John… John was different from almost every single person I had ever met. I didn't forget important names or faces, but even the people I deleted from my memory were never like him. John never treated me like a freak or a psychopath; he never shoved me away because of my overwhelming intellect or my obnoxiously odd habits. I wouldn't say that he never got annoyed with me, because he did, all the time and he assumed that I never noticed, but I always did. John was the one person who got through the wall I subconsciously built around myself and wasn't driven to insanity by everything that made other people hate or fear me.

I had several letters from the doctor sitting on the side table next to my chair in the living area of the flat. He wrote me every few weeks, telling me that he was all right, that things were boring and mostly slow, that he would rather be solving cases with me because at least I knew how to pick out interesting things. He would tell me how much he missed me and how he wanted to be back at the flat with me. I wrote back to him. I would always end up writing a letter with the words I wanted to tell him before he left, but I would tear it up and toss the pieces away, leaving me to write a note that pretty much mimicked John's. I never lied to him because I did miss him dearly, I just didn't tell the entire truth.

That just had to be done in person; there was no other way.

When John's letters stopped coming and he was declared missing in action, I had done a tremendous amount of research on Afghanistan, the war, John's unit and where John was when they decided to leave him behind. I had pinpointed the exact spot that I believed John was last spotted and things just didn't add up. John had gone missing in a dead area of Afghanistan. The troop had just been passing through to get to join with another British unit and there shouldn't have been anything dangerous where John went missing.

I had even gone to the extent of researching the members of John's unit and finding the ones who had been discharged for injury to see what they knew. Their answers about my flatmate always varied, but they all left me with the conclusion that John wasn't dead. I couldn't explain why he would have gone missing, but no one saw him die. No one saw any enemies in the surrounding area. There were no explosions and no ambushes. There was no explanation as to why John would suddenly go missing. Everyone said it was illogical but that was just because all people were idiots.

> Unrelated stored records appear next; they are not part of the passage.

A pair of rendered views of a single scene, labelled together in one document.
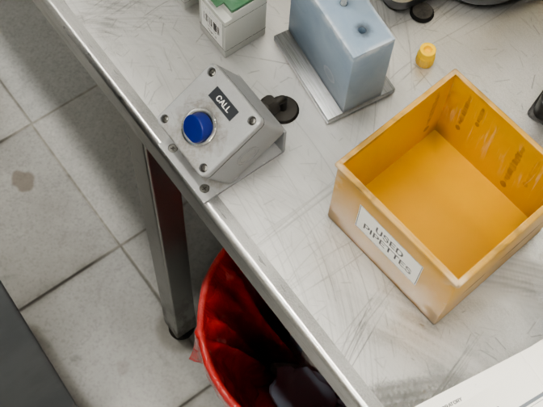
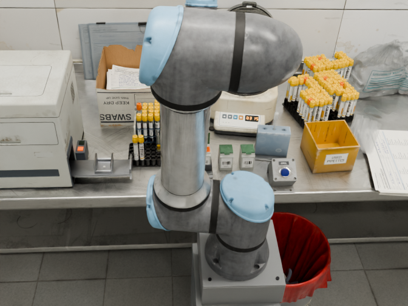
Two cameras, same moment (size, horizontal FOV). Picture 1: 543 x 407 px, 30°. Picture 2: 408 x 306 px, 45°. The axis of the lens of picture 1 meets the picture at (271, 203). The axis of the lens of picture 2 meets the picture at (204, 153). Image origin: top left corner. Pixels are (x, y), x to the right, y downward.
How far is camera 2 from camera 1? 107 cm
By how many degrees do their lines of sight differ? 39
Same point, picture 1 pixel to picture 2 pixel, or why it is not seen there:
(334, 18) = (277, 132)
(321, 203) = (308, 173)
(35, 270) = not seen: outside the picture
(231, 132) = (291, 166)
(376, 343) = (351, 181)
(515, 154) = (327, 128)
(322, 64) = (274, 150)
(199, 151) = (290, 176)
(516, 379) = (374, 162)
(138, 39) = not seen: hidden behind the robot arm
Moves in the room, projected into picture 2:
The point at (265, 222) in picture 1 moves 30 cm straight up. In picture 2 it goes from (307, 184) to (326, 101)
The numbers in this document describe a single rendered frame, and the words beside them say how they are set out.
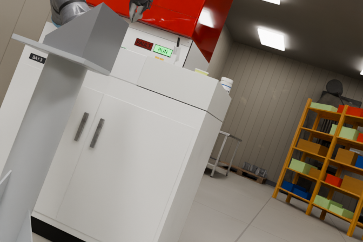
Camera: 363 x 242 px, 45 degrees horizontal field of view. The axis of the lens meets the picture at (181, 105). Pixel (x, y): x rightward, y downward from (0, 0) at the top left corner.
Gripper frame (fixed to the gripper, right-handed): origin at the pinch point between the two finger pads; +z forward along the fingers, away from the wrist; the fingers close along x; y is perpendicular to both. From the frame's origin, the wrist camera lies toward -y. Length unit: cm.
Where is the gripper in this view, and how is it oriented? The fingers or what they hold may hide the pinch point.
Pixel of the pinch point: (132, 19)
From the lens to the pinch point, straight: 212.4
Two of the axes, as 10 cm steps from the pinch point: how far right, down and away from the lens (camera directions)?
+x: -9.1, -3.4, 2.3
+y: 2.1, 1.1, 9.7
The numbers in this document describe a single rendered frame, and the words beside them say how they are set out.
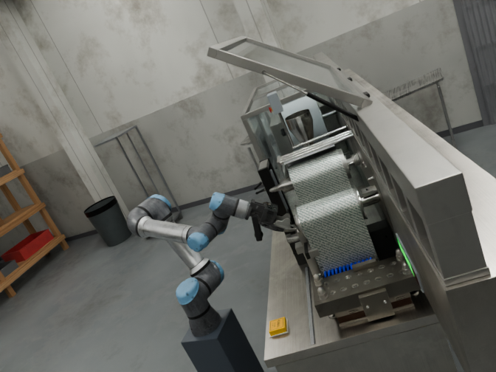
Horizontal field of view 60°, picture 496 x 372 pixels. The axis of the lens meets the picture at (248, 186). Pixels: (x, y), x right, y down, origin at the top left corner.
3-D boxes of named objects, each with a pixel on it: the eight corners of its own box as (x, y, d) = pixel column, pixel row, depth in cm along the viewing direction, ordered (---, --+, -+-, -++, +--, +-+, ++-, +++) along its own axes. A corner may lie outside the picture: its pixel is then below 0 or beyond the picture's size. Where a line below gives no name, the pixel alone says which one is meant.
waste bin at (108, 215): (140, 227, 694) (121, 193, 675) (123, 245, 650) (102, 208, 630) (116, 234, 716) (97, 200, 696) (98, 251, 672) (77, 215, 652)
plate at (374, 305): (367, 318, 159) (358, 294, 156) (393, 311, 157) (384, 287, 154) (368, 322, 157) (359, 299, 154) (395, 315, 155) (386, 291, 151)
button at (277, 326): (271, 325, 180) (269, 320, 180) (286, 320, 179) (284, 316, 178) (270, 336, 174) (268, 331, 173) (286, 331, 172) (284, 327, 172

There was always a logical explanation.

After all of the work and research I had put into locating John, it had truly been long enough. Two and a half years of John being gone with no explanations was long enough and I couldn't justify sitting around London any longer. Doing research had giving me a starting point, a way to locate John and solve this case, but research wasn't going to bring John home. So I went to the only man that I thought could help me.

"Sherly?" Mycroft said into his phone, rather shocked by the sound of it. I was sure he was shocked because I hated talking on the phone. I always preferred texting. When I was forced to talk on the phone, I was never the one to initiate the phone call. My phone's outgoing call log was almost at a count of zero. I only called other people in serious emergencies.

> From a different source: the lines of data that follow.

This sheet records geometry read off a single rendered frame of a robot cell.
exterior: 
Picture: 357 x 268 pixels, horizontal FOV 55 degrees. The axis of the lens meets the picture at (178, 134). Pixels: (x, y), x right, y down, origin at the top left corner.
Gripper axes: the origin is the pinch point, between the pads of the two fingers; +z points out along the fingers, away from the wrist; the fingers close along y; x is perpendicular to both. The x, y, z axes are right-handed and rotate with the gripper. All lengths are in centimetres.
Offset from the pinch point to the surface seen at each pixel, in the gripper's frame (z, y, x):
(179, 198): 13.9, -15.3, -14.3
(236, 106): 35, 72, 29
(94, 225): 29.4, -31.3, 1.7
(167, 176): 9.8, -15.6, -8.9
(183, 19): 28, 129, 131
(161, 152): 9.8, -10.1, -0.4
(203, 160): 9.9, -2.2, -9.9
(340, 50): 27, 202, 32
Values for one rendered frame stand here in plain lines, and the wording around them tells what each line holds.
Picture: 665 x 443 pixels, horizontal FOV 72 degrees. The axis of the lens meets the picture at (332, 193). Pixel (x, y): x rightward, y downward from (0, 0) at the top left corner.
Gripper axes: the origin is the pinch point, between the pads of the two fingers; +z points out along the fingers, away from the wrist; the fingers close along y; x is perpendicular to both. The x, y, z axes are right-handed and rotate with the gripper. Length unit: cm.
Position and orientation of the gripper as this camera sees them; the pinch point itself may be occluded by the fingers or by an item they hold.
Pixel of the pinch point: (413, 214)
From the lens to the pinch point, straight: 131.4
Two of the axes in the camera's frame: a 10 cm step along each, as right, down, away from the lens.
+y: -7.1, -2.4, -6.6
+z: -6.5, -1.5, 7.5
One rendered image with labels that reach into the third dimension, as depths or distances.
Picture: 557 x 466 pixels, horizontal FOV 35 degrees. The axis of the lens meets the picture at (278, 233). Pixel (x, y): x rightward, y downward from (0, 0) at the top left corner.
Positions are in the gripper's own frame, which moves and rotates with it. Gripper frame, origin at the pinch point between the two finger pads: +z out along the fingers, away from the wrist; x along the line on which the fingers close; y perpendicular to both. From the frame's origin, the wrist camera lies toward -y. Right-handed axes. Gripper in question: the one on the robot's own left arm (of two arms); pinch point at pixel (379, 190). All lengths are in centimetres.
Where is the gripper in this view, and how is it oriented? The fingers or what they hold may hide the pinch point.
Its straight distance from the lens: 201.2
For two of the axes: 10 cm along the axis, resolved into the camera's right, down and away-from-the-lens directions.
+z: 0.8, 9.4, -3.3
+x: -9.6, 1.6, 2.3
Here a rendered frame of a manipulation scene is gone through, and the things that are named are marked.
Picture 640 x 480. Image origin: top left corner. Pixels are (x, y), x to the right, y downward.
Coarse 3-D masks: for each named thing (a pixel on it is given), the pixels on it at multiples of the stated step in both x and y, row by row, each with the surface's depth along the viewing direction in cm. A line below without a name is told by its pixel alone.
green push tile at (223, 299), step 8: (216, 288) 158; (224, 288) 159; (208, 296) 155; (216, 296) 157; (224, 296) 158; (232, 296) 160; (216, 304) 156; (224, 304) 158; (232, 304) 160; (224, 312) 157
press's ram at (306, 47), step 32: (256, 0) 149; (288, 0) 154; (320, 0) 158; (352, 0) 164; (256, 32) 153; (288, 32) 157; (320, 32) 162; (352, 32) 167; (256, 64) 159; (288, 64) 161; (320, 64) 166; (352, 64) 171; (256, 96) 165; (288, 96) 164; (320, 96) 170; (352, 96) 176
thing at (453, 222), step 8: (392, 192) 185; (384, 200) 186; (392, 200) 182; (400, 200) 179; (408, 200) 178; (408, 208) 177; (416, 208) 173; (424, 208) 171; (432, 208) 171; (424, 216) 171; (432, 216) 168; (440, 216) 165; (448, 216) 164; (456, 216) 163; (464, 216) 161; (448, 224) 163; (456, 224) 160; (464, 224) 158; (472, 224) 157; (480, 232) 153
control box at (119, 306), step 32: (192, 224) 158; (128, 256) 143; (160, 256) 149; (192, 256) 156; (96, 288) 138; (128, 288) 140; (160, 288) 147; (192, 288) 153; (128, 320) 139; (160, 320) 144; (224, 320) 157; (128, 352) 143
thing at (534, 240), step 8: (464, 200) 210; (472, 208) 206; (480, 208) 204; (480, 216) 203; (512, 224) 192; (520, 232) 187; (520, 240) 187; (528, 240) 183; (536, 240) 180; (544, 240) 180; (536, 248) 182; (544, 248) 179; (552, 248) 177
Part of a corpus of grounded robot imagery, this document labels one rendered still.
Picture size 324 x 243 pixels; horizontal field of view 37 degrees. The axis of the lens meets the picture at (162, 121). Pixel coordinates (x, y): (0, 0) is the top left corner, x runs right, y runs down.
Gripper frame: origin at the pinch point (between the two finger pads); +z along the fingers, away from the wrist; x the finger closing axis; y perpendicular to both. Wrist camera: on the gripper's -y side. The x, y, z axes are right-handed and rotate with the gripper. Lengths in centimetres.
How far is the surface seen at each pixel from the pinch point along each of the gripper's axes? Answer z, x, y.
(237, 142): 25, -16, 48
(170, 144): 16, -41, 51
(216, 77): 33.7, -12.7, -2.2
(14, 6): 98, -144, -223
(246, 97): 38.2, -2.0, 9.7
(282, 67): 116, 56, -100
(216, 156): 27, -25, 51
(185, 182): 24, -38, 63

"Mycroft," I answered. I hated when he called me Sherly, but I just learned to ignore it at this point in my life. Mycroft was never going to stop calling me Sherly and there was no point in trying to fight it. My older brother was as stubborn as I was.

"What's wrong?" he asked. I could hear a light echo of footsteps on the other end of the line and I knew that Mycroft had left a public area to gain some privacy. He knew that when I made phone calls, it was serious. "You didn't have another break in did you? You don't need me to take you to the hospital?"

"No, Mycroft, I'm fine, but I'm calling because—" As silly as it sounded, it was hard to admit to my older brother that I needed help with something. I wasn't close to him in any respect and he already kept such an annoying watch on me, I didn't need to give him any more reasons to watch over me. I didn't like to feel like I had to rely on Mycroft for help. "Because I need your help."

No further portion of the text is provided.